··· RECORDS SUPPLIED ···

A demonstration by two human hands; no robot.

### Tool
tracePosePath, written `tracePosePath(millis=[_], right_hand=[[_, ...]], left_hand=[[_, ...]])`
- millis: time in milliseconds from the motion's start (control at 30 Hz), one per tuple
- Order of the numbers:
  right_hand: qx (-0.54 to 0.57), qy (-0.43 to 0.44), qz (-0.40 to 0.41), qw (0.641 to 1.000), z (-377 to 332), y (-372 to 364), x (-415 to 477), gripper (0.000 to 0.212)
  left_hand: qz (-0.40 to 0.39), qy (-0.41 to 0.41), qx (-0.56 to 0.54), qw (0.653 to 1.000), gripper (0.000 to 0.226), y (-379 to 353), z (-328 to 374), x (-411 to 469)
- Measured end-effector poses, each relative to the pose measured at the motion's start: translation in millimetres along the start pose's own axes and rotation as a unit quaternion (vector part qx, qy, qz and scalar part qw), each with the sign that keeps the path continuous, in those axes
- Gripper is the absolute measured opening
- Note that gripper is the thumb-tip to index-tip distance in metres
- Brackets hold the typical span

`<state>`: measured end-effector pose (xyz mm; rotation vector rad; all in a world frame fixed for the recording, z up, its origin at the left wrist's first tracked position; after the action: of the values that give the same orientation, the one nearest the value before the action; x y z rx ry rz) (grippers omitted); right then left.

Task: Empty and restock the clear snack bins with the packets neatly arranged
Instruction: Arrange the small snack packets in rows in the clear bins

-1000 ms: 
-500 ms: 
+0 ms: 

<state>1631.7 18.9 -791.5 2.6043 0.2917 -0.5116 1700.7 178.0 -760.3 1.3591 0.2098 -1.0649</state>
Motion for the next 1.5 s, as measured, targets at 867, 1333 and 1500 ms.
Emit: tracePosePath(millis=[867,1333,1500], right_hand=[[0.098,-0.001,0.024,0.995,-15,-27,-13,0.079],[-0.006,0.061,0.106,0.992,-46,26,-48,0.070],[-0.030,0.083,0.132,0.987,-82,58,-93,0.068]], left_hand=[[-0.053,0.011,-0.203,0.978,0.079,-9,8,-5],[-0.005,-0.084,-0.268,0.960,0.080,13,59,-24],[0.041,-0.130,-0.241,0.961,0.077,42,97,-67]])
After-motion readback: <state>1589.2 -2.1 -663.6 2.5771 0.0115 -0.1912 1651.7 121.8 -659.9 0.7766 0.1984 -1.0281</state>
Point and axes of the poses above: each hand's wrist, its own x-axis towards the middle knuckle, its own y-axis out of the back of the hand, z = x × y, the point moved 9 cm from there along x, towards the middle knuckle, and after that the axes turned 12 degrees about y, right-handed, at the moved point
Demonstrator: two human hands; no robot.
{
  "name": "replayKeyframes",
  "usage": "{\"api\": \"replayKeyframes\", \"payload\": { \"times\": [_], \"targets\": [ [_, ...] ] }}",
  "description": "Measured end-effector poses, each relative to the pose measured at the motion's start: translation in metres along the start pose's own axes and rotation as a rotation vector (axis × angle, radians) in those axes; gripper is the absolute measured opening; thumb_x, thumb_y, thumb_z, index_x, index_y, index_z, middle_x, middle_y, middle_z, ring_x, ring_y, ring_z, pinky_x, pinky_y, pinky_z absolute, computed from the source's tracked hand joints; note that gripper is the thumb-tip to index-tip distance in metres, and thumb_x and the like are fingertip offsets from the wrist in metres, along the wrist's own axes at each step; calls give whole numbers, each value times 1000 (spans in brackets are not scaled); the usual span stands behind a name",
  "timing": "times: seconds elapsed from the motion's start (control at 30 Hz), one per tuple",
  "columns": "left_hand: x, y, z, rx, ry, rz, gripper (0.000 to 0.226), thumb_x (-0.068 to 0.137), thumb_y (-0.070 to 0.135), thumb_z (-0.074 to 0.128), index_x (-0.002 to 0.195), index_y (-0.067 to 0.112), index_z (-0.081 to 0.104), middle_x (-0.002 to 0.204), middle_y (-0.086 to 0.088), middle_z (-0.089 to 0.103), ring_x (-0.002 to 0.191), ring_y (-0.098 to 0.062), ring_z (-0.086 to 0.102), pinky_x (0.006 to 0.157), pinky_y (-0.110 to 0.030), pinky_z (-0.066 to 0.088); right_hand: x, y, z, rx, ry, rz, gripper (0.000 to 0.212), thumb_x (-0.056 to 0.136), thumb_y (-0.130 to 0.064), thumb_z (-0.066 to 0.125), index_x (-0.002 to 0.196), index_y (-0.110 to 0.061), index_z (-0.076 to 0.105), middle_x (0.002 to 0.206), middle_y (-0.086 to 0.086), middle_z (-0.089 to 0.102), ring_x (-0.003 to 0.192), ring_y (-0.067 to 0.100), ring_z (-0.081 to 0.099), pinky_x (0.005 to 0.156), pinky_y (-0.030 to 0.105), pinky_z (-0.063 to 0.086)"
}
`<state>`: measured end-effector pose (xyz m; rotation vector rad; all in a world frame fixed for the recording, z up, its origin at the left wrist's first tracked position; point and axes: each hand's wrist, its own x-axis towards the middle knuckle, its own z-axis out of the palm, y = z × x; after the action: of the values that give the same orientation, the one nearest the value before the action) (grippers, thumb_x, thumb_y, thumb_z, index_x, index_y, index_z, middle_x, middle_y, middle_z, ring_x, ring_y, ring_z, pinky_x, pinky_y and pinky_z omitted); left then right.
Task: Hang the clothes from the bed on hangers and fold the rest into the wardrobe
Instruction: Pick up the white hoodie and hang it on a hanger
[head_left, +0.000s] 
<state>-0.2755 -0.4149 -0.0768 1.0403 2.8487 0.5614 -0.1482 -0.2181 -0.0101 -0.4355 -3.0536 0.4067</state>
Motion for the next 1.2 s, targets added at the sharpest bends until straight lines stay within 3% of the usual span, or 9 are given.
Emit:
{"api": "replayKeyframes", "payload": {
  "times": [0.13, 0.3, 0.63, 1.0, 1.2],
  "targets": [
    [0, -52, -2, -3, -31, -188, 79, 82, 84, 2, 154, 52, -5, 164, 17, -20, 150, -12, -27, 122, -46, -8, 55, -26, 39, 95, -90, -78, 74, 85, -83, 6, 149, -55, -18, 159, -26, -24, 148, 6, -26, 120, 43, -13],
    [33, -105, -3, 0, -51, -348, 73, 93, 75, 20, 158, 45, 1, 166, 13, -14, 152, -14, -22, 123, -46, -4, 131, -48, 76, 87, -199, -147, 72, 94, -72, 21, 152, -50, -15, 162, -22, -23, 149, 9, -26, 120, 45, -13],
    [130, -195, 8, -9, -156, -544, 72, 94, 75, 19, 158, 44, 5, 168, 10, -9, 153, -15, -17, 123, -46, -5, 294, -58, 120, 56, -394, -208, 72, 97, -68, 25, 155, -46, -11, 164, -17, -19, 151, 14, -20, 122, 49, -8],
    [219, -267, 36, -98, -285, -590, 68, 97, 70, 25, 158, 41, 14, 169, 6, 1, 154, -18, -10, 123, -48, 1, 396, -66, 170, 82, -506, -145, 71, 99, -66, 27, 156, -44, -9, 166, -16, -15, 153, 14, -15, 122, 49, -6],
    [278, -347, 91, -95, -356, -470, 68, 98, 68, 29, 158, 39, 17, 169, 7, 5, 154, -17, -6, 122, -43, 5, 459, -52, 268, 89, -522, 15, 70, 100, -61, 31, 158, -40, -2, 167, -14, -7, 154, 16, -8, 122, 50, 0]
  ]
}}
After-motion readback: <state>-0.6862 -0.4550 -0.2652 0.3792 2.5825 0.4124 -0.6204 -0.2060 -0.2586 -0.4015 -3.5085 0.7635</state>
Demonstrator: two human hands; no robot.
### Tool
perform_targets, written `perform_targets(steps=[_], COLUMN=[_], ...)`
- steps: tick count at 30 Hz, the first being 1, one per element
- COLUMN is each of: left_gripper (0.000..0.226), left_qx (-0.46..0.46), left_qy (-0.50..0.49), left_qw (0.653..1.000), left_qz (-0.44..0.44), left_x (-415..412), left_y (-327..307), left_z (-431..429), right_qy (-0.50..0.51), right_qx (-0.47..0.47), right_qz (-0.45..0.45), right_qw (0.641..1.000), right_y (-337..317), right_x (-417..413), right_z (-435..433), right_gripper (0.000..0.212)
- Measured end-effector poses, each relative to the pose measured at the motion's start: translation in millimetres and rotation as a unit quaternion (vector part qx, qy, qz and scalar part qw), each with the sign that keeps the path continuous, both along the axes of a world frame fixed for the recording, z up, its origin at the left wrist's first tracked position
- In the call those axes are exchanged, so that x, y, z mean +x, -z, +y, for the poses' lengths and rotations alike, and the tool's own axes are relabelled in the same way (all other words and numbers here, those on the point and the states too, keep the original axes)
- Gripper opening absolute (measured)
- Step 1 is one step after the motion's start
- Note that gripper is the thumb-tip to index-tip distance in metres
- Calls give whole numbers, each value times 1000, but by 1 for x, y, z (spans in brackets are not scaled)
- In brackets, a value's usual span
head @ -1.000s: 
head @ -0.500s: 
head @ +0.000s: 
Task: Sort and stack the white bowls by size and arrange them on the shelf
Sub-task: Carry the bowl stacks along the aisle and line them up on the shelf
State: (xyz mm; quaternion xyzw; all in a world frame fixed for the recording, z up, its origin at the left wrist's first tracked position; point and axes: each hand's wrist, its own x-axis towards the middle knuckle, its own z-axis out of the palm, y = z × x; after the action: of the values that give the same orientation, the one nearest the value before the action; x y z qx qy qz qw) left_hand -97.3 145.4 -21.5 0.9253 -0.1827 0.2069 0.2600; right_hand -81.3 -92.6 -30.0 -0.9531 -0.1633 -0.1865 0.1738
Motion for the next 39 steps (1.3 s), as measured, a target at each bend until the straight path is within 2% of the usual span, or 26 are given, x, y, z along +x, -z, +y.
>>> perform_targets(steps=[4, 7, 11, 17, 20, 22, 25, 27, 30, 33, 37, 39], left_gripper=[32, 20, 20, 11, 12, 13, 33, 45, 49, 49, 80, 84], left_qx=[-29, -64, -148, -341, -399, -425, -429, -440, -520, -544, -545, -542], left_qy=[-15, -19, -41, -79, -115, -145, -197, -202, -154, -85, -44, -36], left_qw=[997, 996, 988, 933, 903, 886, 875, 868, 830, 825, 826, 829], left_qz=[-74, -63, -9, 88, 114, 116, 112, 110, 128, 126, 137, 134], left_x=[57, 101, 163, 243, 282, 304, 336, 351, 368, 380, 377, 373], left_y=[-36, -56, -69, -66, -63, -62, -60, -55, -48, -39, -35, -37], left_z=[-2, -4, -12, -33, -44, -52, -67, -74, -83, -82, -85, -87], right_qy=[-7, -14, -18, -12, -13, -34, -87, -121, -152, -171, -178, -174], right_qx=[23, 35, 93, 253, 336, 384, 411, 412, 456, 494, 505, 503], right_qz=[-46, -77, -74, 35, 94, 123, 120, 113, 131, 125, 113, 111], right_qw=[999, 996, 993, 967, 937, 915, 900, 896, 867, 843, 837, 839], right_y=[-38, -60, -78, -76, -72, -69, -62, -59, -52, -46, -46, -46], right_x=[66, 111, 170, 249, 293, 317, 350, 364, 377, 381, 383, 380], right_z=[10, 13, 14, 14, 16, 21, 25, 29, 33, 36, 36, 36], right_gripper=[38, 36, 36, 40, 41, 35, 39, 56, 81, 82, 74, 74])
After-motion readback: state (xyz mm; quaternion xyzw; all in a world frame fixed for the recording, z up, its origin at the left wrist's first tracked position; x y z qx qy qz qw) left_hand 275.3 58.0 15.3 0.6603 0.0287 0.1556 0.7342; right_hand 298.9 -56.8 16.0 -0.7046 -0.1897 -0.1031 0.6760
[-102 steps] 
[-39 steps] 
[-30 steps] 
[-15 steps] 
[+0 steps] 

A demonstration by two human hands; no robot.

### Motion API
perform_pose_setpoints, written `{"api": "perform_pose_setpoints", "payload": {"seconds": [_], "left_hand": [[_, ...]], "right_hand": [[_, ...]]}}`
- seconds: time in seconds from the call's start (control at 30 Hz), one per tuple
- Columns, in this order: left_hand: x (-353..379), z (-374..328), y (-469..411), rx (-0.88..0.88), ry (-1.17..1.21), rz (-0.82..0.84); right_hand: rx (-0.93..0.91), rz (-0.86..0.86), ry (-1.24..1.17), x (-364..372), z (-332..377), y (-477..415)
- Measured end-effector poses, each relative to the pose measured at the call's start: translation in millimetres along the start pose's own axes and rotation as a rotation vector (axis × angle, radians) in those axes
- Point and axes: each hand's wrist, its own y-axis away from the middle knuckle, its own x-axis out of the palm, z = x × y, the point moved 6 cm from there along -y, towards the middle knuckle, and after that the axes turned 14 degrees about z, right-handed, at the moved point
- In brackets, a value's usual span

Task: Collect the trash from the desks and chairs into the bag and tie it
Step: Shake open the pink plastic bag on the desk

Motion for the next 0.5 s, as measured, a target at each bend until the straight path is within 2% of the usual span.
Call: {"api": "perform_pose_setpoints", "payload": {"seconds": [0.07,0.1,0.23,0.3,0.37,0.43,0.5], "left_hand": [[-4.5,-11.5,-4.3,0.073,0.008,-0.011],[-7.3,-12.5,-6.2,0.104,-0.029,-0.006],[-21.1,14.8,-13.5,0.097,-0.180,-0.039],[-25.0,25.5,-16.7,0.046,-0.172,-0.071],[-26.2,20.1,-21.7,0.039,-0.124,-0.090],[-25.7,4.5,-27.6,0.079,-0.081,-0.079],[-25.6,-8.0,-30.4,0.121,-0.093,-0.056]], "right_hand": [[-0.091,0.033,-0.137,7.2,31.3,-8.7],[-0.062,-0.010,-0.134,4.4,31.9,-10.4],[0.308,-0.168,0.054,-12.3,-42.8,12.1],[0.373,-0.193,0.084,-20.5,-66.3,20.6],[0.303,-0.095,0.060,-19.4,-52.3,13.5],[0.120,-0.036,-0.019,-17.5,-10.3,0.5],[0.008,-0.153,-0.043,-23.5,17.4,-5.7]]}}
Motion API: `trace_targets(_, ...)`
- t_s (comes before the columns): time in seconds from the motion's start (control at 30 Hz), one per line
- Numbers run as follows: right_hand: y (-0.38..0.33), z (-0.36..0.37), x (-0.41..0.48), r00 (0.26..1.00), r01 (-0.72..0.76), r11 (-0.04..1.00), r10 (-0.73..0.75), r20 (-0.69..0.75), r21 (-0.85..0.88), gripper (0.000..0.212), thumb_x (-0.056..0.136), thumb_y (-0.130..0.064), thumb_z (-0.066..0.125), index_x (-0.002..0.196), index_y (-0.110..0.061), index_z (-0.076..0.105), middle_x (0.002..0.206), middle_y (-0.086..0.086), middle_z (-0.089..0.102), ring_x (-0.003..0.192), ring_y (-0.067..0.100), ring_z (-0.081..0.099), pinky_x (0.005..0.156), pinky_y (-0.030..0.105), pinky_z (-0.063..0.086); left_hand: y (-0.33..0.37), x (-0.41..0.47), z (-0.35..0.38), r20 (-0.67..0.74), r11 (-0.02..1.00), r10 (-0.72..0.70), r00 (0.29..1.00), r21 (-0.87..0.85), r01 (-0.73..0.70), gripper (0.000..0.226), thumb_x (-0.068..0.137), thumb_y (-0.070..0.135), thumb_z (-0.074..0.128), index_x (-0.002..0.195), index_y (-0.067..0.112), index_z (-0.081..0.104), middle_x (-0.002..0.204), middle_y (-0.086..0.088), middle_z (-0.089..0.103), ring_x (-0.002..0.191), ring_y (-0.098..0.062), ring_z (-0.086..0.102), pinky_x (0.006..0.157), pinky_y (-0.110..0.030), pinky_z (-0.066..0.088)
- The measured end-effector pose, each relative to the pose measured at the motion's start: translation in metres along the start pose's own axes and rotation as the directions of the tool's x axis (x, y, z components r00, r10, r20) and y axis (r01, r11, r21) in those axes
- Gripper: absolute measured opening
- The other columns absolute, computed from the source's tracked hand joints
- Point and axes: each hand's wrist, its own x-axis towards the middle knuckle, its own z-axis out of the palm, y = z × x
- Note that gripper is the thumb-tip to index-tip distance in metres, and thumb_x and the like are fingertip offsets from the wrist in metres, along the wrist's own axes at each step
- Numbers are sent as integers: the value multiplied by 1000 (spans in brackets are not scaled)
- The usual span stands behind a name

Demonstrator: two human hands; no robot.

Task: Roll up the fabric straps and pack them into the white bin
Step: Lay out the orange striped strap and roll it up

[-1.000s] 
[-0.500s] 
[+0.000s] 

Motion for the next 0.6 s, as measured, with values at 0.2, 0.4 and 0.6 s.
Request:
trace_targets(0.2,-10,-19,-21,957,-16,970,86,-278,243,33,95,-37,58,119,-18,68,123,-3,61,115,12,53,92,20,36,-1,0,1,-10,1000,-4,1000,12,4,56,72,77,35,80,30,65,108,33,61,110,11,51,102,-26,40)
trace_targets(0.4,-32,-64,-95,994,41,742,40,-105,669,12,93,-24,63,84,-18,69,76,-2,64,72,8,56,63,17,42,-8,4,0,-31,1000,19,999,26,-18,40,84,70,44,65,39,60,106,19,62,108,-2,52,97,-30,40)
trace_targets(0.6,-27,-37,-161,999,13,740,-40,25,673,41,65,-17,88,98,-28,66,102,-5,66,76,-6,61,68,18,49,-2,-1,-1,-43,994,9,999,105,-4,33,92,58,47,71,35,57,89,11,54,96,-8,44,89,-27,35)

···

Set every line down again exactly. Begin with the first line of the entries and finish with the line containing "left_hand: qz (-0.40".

**RESPONSE**
A demonstration by two human hands; no robot.

### Tool
tracePosePath, written `tracePosePath(millis=[_], right_hand=[[_, ...]], left_hand=[[_, ...]])`
- millis: time in milliseconds from the motion's start (control at 30 Hz), one per tuple
- Order of the numbers:
  right_hand: qx (-0.54 to 0.57), qy (-0.43 to 0.44), qz (-0.40 to 0.41), qw (0.641 to 1.000), z (-377 to 332), y (-372 to 364), x (-415 to 477), gripper (0.000 to 0.212)
  left_hand: qz (-0.40 to 0.39), qy (-0.41 to 0.41), qx (-0.56 to 0.54), qw (0.653 to 1.000), gripper (0.000 to 0.226), y (-379 to 353), z (-328 to 374), x (-411 to 469)

The answer requires no additions.